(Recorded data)
####
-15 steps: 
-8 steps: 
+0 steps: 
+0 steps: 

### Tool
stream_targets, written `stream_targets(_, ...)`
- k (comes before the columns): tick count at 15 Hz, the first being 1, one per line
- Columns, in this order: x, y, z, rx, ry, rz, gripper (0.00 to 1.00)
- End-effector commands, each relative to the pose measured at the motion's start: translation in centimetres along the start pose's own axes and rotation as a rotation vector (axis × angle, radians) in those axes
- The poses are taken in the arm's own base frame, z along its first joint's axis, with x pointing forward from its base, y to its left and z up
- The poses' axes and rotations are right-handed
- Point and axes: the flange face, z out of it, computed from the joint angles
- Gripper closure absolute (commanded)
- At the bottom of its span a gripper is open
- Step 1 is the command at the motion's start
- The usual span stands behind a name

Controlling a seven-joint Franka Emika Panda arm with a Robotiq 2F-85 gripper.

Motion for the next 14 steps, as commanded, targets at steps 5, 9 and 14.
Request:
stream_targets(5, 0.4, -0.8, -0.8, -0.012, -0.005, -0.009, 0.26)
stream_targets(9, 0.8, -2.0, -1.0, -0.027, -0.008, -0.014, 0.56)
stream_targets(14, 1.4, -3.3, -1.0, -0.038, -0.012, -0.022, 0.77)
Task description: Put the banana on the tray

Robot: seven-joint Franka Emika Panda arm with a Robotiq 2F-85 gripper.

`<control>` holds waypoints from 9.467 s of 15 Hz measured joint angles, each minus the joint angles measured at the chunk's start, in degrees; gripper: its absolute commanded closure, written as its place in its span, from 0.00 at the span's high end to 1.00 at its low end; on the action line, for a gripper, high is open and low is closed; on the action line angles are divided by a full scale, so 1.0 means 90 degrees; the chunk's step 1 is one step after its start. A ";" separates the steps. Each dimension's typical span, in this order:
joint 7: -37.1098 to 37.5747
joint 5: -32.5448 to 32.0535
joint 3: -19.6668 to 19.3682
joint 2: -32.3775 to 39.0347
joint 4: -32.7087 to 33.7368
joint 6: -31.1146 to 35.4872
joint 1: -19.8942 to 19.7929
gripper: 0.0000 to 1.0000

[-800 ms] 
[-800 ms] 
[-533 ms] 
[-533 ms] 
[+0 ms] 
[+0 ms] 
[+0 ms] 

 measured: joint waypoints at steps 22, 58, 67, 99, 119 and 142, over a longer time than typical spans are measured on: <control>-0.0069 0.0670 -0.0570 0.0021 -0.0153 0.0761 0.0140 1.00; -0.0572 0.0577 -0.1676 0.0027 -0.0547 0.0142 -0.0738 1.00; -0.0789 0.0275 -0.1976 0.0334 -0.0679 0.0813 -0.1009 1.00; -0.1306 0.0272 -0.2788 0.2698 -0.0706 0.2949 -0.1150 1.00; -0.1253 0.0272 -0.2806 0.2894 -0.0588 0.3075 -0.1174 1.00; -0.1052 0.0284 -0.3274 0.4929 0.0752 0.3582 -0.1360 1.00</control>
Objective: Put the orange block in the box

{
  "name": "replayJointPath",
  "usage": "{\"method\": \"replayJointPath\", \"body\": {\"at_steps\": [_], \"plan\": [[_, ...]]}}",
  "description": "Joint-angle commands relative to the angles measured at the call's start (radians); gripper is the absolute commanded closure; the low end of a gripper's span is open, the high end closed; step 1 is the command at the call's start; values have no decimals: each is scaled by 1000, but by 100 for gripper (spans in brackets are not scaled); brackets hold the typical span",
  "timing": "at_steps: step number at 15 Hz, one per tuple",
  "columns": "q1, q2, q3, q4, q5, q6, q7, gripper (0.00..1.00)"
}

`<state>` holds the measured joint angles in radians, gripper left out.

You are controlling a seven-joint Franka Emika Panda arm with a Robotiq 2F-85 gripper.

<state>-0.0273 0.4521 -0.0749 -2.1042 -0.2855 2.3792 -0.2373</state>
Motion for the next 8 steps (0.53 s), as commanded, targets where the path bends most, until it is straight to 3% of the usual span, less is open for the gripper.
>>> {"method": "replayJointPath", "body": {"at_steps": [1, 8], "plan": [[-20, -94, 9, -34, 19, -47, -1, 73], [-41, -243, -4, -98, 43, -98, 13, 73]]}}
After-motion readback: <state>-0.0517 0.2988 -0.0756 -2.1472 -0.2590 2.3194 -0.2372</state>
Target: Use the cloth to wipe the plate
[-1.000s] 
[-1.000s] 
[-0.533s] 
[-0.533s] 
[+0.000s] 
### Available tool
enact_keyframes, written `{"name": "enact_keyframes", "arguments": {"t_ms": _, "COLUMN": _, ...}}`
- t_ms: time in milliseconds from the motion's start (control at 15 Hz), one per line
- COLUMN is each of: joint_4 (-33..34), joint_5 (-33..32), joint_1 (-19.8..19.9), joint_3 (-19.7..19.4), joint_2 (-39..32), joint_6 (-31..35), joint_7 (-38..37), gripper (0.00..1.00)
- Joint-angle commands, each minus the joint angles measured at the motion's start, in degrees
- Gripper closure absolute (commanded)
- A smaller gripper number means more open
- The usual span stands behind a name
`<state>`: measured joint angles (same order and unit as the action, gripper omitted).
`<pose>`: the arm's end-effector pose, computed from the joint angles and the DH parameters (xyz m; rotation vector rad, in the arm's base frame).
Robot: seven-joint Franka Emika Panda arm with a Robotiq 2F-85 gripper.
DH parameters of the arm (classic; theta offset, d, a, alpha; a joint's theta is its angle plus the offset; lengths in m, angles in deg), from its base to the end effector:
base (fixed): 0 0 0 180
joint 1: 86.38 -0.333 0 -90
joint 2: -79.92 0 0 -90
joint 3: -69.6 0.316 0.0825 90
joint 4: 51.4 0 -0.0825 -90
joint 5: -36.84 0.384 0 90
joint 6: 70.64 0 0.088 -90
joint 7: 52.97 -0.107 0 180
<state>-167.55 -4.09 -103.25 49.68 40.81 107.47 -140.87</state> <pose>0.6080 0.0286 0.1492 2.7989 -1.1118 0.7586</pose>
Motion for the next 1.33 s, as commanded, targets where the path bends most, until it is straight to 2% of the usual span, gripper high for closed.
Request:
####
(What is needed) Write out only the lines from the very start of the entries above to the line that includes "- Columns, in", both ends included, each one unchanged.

(Solution to this task)
-15 steps: 
-8 steps: 
+0 steps: 
+0 steps: 

### Tool
stream_targets, written `stream_targets(_, ...)`
- k (comes before the columns): tick count at 15 Hz, the first being 1, one per line
- Columns, in this order: x, y, z, rx, ry, rz, gripper (0.00 to 1.00)

The full output has been given.